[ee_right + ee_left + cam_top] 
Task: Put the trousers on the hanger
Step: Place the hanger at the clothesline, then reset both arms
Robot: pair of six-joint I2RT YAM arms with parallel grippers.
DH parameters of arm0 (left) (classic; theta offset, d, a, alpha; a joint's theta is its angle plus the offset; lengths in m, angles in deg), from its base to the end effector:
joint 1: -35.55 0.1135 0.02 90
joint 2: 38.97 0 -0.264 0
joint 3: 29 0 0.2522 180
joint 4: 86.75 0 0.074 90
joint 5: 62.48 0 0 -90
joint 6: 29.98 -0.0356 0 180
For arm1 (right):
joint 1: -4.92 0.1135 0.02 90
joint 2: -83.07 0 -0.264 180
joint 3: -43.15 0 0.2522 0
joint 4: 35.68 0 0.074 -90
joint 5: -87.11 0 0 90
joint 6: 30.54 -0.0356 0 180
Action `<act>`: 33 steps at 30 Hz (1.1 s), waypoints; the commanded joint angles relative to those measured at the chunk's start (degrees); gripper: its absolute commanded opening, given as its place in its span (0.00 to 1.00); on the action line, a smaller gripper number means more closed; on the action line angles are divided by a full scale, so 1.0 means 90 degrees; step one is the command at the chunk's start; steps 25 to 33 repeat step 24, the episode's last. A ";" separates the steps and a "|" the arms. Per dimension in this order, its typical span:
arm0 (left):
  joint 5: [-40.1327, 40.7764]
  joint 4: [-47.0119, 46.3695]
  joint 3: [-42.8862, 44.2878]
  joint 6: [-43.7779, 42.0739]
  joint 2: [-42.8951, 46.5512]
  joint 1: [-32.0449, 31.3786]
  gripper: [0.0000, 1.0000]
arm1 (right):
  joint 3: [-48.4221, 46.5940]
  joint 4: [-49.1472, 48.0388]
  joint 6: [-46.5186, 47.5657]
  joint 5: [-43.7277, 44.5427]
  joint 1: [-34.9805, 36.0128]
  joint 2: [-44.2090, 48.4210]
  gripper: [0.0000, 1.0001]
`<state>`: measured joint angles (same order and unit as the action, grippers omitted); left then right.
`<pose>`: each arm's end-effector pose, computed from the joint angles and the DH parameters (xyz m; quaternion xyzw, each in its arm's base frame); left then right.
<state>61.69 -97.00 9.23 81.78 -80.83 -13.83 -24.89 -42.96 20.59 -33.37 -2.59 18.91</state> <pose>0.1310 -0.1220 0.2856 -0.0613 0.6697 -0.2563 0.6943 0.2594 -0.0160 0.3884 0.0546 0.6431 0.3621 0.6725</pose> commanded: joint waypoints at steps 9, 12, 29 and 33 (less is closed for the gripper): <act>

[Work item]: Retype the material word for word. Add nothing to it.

[Solution]:
[ee_right + ee_left + cam_top] 
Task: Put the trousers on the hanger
Step: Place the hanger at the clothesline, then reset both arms
Robot: pair of six-joint I2RT YAM arms with parallel grippers.
DH parameters of arm0 (left) (classic; theta offset, d, a, alpha; a joint's theta is its angle plus the offset; lengths in m, angles in deg), from its base to the end effector:
joint 1: -35.55 0.1135 0.02 90
joint 2: 38.97 0 -0.264 0
joint 3: 29 0 0.2522 180
joint 4: 86.75 0 0.074 90
joint 5: 62.48 0 0 -90
joint 6: 29.98 -0.0356 0 180
For arm1 (right):
joint 1: -4.92 0.1135 0.02 90
joint 2: -83.07 0 -0.264 180
joint 3: -43.15 0 0.2522 0
joint 4: 35.68 0 0.074 -90
joint 5: -87.11 0 0 90
joint 6: 30.54 -0.0356 0 180
Action `<act>`: 33 steps at 30 Hz (1.1 s), waypoints; the commanded joint angles relative to those measured at the chunk's start (degrees); gripper: its absolute commanded opening, given as its place in its span (0.00 to 1.00); on the action line, a smaller gripper number means more closed; on the action line angles are divided by a full scale, so 1.0 means 90 degrees; step one is the command at the chunk's start; steps 25 to 33 repeat step 24, the episode's last. A ";" separates the steps and a "|" the arms. Per dimension in this order, its typical span:
arm0 (left):
  joint 5: [-40.1327, 40.7764]
  joint 4: [-47.0119, 46.3695]
  joint 3: [-42.8862, 44.2878]
  joint 6: [-43.7779, 42.0739]
  joint 2: [-42.8951, 46.5512]
  joint 1: [-32.0449, 31.3786]
  gripper: [0.0000, 1.0000]
arm1 (right):
  joint 3: [-48.4221, 46.5940]
  joint 4: [-49.1472, 48.0388]
  joint 6: [-46.5186, 47.5657]
  joint 5: [-43.7277, 44.5427]
  joint 1: [-34.9805, 36.0128]
  joint 2: [-44.2090, 48.4210]
  gripper: [0.0000, 1.0001]
`<state>`: measured joint angles (same order and unit as the action, grippers omitted); left then right.
`<pose>`: each arm's end-effector pose, computed from the joint angles and the DH parameters (xyz m; quaternion xyzw, each in its arm's base frame); left then right.
<state>61.69 -97.00 9.23 81.78 -80.83 -13.83 -24.89 -42.96 20.59 -33.37 -2.59 18.91</state> <pose>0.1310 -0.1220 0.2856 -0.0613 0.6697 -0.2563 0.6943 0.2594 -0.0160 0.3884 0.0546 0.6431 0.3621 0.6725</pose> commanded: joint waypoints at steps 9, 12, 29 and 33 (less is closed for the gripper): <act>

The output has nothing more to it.